Brassica vegetables (like kale, Brussels sprouts, cabbage, cauliflower, and broccoli) are the most well-known goitrogen-containing foods. Some fruits and starchy plants (such as sweet potatoes and corn), soy-based foods, and nuts (such as peanuts, pine nuts, and walnuts) also contain these compounds.
→ Nuts are not considered a major source of goitrogens.
Did you know? Foods exist as a complex matrix of compounds, which often have synergistic effects. For instance, foods considered to be ‘goitrogenic’ also contain thousands of other bioactive compounds that may help protect against thyroid cancer (2).
These polyphenolic dietary compounds are structurally like oestrogen, the primary sex hormone in females. As a result, they have many health benefits – but may also act as ‘endocrine disruptors’ that interfere with hormones.
Phytoestrogens are found in various plant foods, particularly soy and soy products, and flaxseeds, with very small amounts in fruits, vegetables, and nuts.
→ Nuts contain negligible amounts of phytoestrogens.
Tannins are a broad class of polyphenol compounds, which act as antioxidants by scavenging harmful free radicals in the body.
On the flip side, they can also hinder the activity of the body’s digestive enzymes, which can reduce the absorption of certain minerals, such as iron. They can also form ‘complexes’ with proteins, which impacts protein digestibility.
Tannins are found in a wide range of plant foods, including tea, cocoa, fruit (such as grapes, berries, apples, stone fruits), vegetables (like green, leafy vegetables) nuts, legumes, and whole grains.

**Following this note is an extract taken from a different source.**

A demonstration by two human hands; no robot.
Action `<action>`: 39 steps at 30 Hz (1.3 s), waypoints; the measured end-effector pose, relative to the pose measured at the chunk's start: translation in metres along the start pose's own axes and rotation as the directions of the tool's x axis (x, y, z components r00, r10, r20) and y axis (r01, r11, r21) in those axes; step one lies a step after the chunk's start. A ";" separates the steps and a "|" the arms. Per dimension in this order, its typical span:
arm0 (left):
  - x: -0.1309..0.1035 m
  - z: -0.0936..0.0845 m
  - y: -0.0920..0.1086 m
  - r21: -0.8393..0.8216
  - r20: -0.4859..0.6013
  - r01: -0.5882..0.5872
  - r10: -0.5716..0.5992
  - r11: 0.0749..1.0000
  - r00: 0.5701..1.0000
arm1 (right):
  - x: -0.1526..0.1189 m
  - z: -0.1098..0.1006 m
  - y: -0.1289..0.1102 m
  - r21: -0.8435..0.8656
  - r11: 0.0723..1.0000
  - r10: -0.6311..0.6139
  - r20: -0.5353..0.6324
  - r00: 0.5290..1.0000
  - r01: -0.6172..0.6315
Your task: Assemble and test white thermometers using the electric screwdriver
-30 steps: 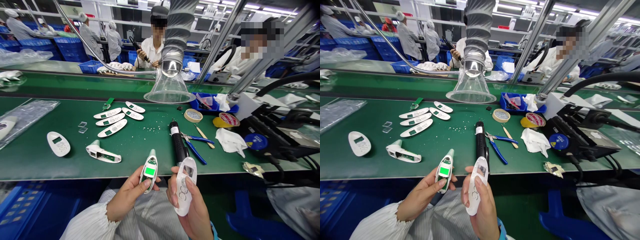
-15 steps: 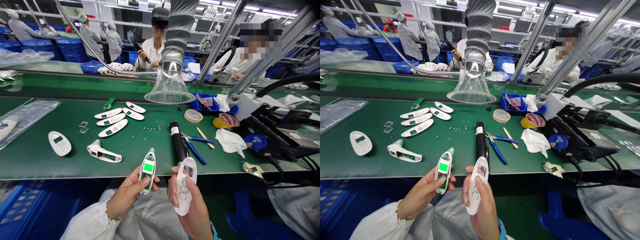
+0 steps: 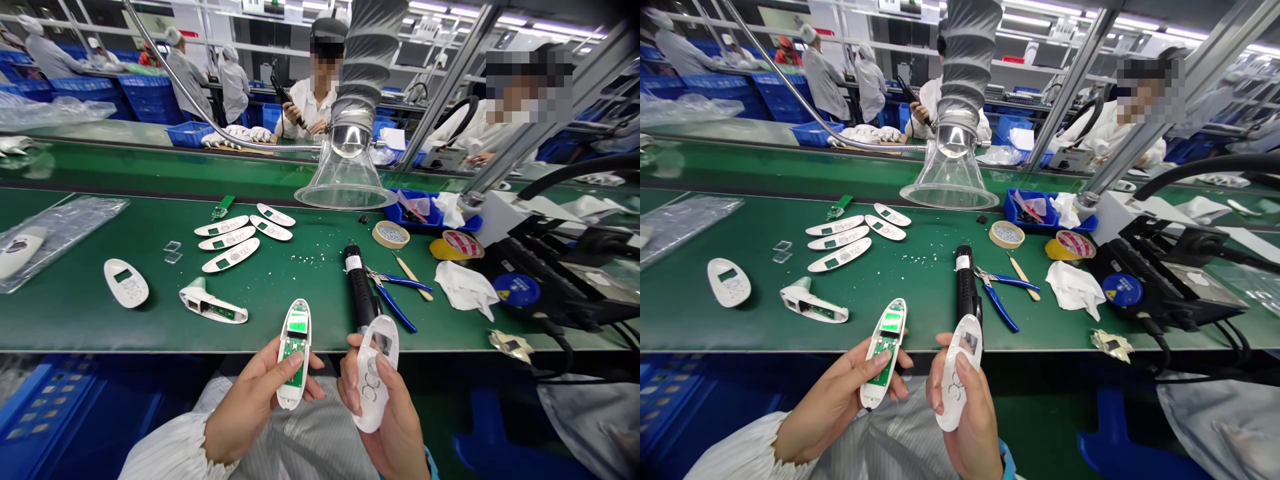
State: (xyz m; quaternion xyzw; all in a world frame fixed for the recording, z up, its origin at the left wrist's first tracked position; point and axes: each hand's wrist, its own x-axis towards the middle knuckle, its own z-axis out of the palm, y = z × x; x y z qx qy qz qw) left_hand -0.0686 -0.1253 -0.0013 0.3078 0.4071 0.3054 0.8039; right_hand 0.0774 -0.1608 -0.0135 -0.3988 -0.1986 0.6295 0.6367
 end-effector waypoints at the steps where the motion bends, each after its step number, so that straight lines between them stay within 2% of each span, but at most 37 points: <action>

Overall, evidence suggests that the many health benefits of a diverse, plant-based diet, rich in polyphenol and bioactive containing foods and drinks, far outweighs the potential impact of tannins on iron status (2).
Table: The tannin (proanthocyanidin) content of nuts and select other foods (4):
Food | Tannins (proanthocyanidin) (mg) per 100g |
Almonds | 62-257 |
Hazelnuts | 125-645 |
Walnuts | 35-87 |
Apples | 46-278 |
Strawberries | 15-183 |
Barley | 59-153 |
Chocolate | 828-1,332 |
→ Nuts, along with most other nutrient-rich plant foods, contain notable amounts of tannins.
Saponins are a diverse group of natural compounds, which are widely distributed in the plant kingdom. They form ‘complexes’ with other food components, such as proteins, lipids, and minerals (such as iron, zinc, and calcium).
Saponins have also been shown to have potential health benefits, including cholesterol-lowering and anti-cancer effects (1).
Legumes, such as soy beans, broad beans, kidney beans, lentils, chickpeas, mung beans, and peanuts, are key dietary sources of saponins (1). Other sources include oats, spinach, tea and quinoa.
→ Nuts are not considered a major source of saponins.
Cyanogenic glycosides are a group of chemical compounds known as phytotoxins (toxic chemicals produced by plants), because when they are broken down, they release hydrocyanide (or hydrocyanic acid).
At least 2,650 plant species are known to produce cyanogenic glycosides, as a defense mechanism (1).
Lima beans, stone fruits (like apricots and peaches), sorghum, cassava, and the ‘bitter’ class of almonds (which are not commonly consumed, or available) are some foods known to contain cyanogenic glycosides.
Roasting and soaking are among the processing methods used to reduce hydrocyanide, with studies suggesting >80% reduction in levels with these methods (1).
→ Nuts are not considered a major source of cyanogenic glycosides.
A note on cyanogenic glycosides in almonds:
Almonds can be broadly classed as ‘sweet’ or ‘bitter’. Sweet almonds contain negligible amounts of cyanogenic glycosides (25.2mg/kg), compared with bitter almonds which contain 1,062mg/kg (5).
We eat the ‘sweet’ class of almonds (which are the ‘regular’ type found in grocery stores) and these are safe to eat. We don’t eat ‘bitter’ almonds, as they’re not commercially available. Bitter almonds are sometimes used in making non-edible products, like soaps and perfumes.
The bottom line? Regular (sweet) almonds are safe to consume.
Did you know? The effects, whether harmful or beneficial, of an isolated food compound are often quite different when that same compound is within the complex food matrix (2).